Skip every picture, and output exactly the lines starting at the one with "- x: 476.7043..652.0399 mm" and running through the last line of the material below.

**MATERIAL SUPPLIED**

-=-=-

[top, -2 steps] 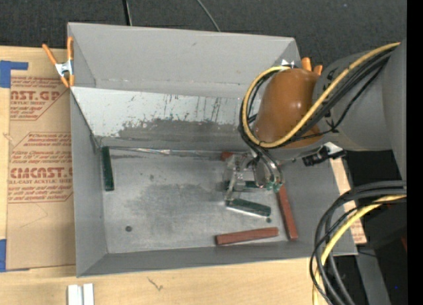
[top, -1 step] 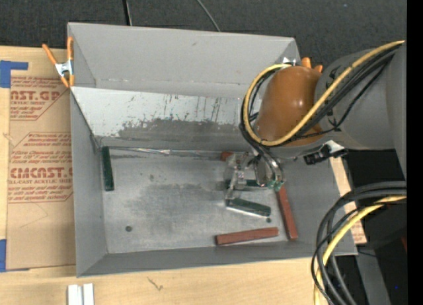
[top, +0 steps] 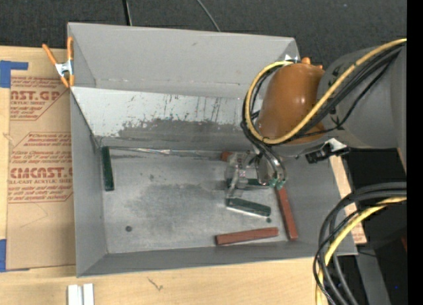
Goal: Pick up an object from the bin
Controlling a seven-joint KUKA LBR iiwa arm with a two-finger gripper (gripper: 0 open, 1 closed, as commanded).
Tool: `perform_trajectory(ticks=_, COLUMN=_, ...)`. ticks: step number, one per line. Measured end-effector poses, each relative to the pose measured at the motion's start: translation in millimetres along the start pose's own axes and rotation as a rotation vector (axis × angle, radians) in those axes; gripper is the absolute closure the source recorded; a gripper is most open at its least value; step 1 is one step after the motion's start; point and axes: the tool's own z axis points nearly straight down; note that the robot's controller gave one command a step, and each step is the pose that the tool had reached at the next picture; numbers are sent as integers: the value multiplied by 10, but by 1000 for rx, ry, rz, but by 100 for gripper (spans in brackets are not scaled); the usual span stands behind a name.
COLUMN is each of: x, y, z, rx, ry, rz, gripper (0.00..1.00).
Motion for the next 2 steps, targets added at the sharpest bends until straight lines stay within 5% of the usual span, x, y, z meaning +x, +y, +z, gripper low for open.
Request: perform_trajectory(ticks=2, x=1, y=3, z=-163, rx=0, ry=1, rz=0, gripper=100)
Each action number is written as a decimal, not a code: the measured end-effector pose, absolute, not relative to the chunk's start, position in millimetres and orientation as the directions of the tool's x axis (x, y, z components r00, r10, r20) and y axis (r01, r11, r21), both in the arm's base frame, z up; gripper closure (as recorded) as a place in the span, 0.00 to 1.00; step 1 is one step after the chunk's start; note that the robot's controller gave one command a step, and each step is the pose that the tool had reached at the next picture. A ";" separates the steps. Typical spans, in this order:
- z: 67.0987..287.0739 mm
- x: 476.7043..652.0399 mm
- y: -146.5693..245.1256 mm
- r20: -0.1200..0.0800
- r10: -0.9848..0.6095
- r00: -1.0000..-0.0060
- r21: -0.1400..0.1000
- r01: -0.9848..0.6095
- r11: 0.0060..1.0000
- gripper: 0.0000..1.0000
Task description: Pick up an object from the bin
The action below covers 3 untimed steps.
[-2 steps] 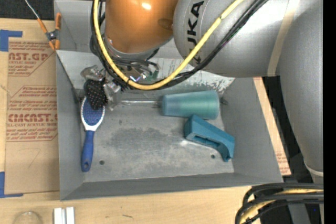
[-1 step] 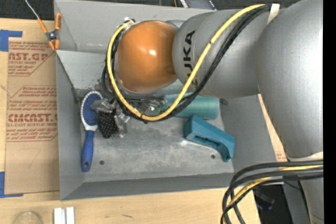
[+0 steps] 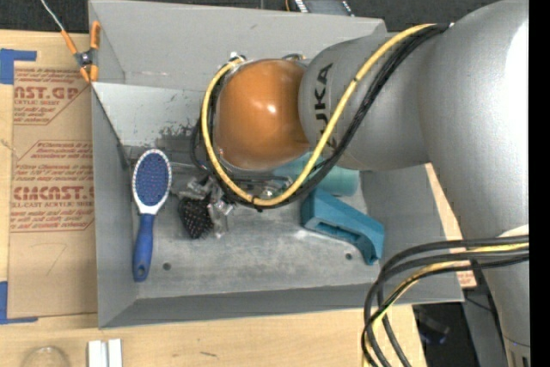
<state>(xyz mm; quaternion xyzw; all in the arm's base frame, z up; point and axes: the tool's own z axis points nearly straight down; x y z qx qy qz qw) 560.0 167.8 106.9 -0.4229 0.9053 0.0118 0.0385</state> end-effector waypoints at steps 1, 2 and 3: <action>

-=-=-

**RESPONSE**
- x: 476.7043..652.0399 mm
- y: -146.5693..245.1256 mm
- r20: -0.1200..0.0800
- r10: -0.9848..0.6095
- r00: -1.0000..-0.0060
- r21: -0.1400..0.1000
- r01: -0.9848..0.6095
- r11: 0.0060..1.0000
- gripper: 0.0000..1.0000
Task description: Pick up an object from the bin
The action below covers 3 untimed steps.
[-2 steps] 
[-1 step] 
[+0 steps] 
<state>(xyz mm; quaternion xyzw; all in the arm's base frame, z up; point and axes: the tool's own z axis points nearly straight down; x y z qx qy qz qw) 560.0 167.8 106.9 -0.4229 0.9053 0.0118 0.0385</state> end-effector waypoints at steps 1, 2 and 3: <action>

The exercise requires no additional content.